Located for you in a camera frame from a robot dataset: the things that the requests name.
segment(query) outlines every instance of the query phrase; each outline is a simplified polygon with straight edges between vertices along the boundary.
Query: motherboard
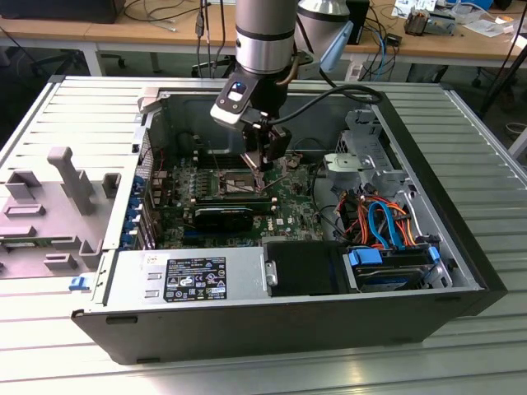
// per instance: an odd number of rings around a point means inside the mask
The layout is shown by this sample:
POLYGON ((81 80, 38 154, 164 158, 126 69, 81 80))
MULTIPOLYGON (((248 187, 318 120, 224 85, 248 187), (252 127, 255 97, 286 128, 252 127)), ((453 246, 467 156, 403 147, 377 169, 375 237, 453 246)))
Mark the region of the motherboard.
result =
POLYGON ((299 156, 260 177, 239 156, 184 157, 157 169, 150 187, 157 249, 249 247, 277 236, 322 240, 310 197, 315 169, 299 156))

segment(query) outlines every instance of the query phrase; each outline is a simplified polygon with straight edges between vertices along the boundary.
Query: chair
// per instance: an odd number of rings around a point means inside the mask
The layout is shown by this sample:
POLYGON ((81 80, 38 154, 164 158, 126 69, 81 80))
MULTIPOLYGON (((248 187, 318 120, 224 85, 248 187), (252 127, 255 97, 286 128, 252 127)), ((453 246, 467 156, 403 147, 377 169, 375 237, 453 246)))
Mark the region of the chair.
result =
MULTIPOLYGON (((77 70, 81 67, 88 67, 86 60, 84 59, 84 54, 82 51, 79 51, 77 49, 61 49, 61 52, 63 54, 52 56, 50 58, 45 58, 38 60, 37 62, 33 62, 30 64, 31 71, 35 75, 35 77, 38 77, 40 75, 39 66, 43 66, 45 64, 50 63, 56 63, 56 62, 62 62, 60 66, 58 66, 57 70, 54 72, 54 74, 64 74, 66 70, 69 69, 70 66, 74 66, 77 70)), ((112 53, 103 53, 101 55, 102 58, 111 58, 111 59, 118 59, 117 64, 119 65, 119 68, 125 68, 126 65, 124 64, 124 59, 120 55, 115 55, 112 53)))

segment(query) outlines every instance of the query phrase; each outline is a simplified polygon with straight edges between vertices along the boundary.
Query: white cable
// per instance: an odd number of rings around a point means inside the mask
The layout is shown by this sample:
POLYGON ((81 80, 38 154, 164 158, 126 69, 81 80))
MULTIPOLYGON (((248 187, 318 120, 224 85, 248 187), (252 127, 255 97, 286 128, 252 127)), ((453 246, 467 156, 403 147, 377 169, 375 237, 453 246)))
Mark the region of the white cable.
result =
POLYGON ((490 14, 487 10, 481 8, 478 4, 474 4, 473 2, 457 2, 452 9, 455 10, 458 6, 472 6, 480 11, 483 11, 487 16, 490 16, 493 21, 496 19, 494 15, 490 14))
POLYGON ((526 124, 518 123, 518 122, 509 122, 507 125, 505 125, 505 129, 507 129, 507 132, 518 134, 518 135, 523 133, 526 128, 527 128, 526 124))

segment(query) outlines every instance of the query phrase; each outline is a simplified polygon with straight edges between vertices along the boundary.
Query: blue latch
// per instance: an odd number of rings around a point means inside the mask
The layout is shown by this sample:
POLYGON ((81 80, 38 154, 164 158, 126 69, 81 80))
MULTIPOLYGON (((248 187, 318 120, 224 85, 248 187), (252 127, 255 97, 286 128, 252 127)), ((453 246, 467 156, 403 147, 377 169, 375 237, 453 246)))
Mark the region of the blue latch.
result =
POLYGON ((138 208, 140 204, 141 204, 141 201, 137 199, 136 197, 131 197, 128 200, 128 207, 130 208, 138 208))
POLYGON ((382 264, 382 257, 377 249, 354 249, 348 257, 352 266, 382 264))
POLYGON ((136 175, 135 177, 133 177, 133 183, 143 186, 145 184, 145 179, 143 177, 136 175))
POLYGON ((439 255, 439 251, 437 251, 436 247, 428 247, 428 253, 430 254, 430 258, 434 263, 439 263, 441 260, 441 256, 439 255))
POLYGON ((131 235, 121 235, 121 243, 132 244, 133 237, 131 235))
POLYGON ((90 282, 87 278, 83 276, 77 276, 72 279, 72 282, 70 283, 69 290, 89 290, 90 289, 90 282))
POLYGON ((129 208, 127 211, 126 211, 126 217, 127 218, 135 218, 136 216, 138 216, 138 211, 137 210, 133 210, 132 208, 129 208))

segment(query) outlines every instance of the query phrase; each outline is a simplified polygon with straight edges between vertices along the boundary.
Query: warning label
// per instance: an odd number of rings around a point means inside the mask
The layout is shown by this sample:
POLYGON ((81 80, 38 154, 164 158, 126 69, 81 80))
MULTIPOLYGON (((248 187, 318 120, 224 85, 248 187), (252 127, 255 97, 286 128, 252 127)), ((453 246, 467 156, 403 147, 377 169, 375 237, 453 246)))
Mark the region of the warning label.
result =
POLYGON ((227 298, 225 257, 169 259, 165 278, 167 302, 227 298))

The task —
Copy the records above exactly. The pictures are not part of the copy.

Written solution —
Located for you in a camera frame from a robot dataset: the things that the requests name.
segment(query) outlines every instance of the query phrase; each outline is a simplified polygon with straight edges between vertices along the boundary.
Query: motherboard
// per instance: an odd number of rings around a point means inside the mask
The layout is shown by this sample:
POLYGON ((81 80, 38 154, 164 158, 126 69, 81 80))
MULTIPOLYGON (((248 187, 318 120, 224 85, 248 187), (252 127, 255 97, 286 128, 252 127)), ((453 246, 467 156, 403 147, 377 169, 375 237, 453 246)))
Mark the region of the motherboard.
result =
POLYGON ((299 156, 260 177, 239 156, 184 157, 157 169, 150 187, 157 249, 249 247, 277 236, 322 240, 310 197, 315 169, 299 156))

segment(query) outlines every instance of the query phrase; each outline is a simplified polygon with straight edges between vertices along the boundary.
Query: chair
// per instance: an odd number of rings around a point means inside the mask
The layout is shown by this sample:
POLYGON ((81 80, 38 154, 164 158, 126 69, 81 80))
MULTIPOLYGON (((248 187, 318 120, 224 85, 248 187), (252 127, 255 97, 286 128, 252 127)), ((453 246, 467 156, 403 147, 377 169, 375 237, 453 246)))
Mark the region of the chair.
result =
MULTIPOLYGON (((77 70, 81 67, 88 67, 86 60, 84 59, 84 54, 82 51, 79 51, 77 49, 61 49, 61 52, 63 54, 52 56, 50 58, 45 58, 38 60, 37 62, 33 62, 30 64, 31 71, 35 75, 35 77, 38 77, 40 75, 39 66, 43 66, 45 64, 50 63, 56 63, 56 62, 62 62, 60 66, 58 66, 57 70, 54 72, 54 74, 64 74, 66 70, 69 69, 70 66, 74 66, 77 70)), ((112 53, 103 53, 101 55, 102 58, 111 58, 111 59, 118 59, 117 64, 119 65, 119 68, 125 68, 126 65, 124 64, 124 59, 120 55, 115 55, 112 53)))

segment(query) outlines every instance of the query phrase; each outline is a simplified polygon with straight edges between vertices along the boundary.
Query: white cable
// per instance: an odd number of rings around a point means inside the mask
The layout is shown by this sample:
POLYGON ((81 80, 38 154, 164 158, 126 69, 81 80))
MULTIPOLYGON (((248 187, 318 120, 224 85, 248 187), (252 127, 255 97, 286 128, 252 127)), ((453 246, 467 156, 403 147, 377 169, 375 237, 453 246)))
Mark the region of the white cable.
result =
POLYGON ((490 14, 487 10, 481 8, 478 4, 474 4, 473 2, 457 2, 452 9, 455 10, 458 6, 472 6, 480 11, 483 11, 487 16, 490 16, 493 21, 496 19, 494 15, 490 14))
POLYGON ((526 124, 518 123, 518 122, 509 122, 507 125, 505 125, 505 129, 507 129, 507 132, 518 134, 518 135, 523 133, 526 128, 527 128, 526 124))

segment(query) outlines every instance of the query phrase; each outline is a simplified polygon with straight edges between vertices along the boundary.
Query: blue latch
// per instance: an odd number of rings around a point means inside the mask
The layout is shown by this sample:
POLYGON ((81 80, 38 154, 164 158, 126 69, 81 80))
MULTIPOLYGON (((248 187, 318 120, 224 85, 248 187), (252 127, 255 97, 286 128, 252 127)), ((453 246, 467 156, 403 147, 377 169, 375 237, 453 246)))
Mark the region of the blue latch.
result =
POLYGON ((138 208, 140 204, 141 204, 141 201, 137 199, 136 197, 131 197, 128 200, 128 207, 130 208, 138 208))
POLYGON ((382 264, 382 257, 377 249, 354 249, 348 257, 352 266, 382 264))
POLYGON ((136 175, 135 177, 133 177, 133 183, 143 186, 145 184, 145 179, 143 177, 136 175))
POLYGON ((439 255, 439 251, 437 251, 436 247, 428 247, 428 253, 430 254, 430 258, 434 263, 439 263, 441 260, 441 256, 439 255))
POLYGON ((131 235, 121 235, 121 243, 132 244, 133 237, 131 235))
POLYGON ((90 282, 87 278, 83 276, 77 276, 72 279, 72 282, 70 283, 69 290, 89 290, 90 289, 90 282))
POLYGON ((129 208, 127 211, 126 211, 126 217, 127 218, 135 218, 136 216, 138 216, 138 211, 137 210, 133 210, 132 208, 129 208))

segment(query) outlines every instance of the query phrase; each outline is a simplified polygon with straight edges between vertices along the boundary.
Query: warning label
// per instance: an odd number of rings around a point means inside the mask
The layout is shown by this sample:
POLYGON ((81 80, 38 154, 164 158, 126 69, 81 80))
MULTIPOLYGON (((248 187, 318 120, 224 85, 248 187), (252 127, 255 97, 286 128, 252 127)), ((453 246, 467 156, 403 147, 377 169, 375 237, 453 246)))
Mark the region of the warning label.
result =
POLYGON ((227 298, 225 257, 169 259, 165 278, 167 302, 227 298))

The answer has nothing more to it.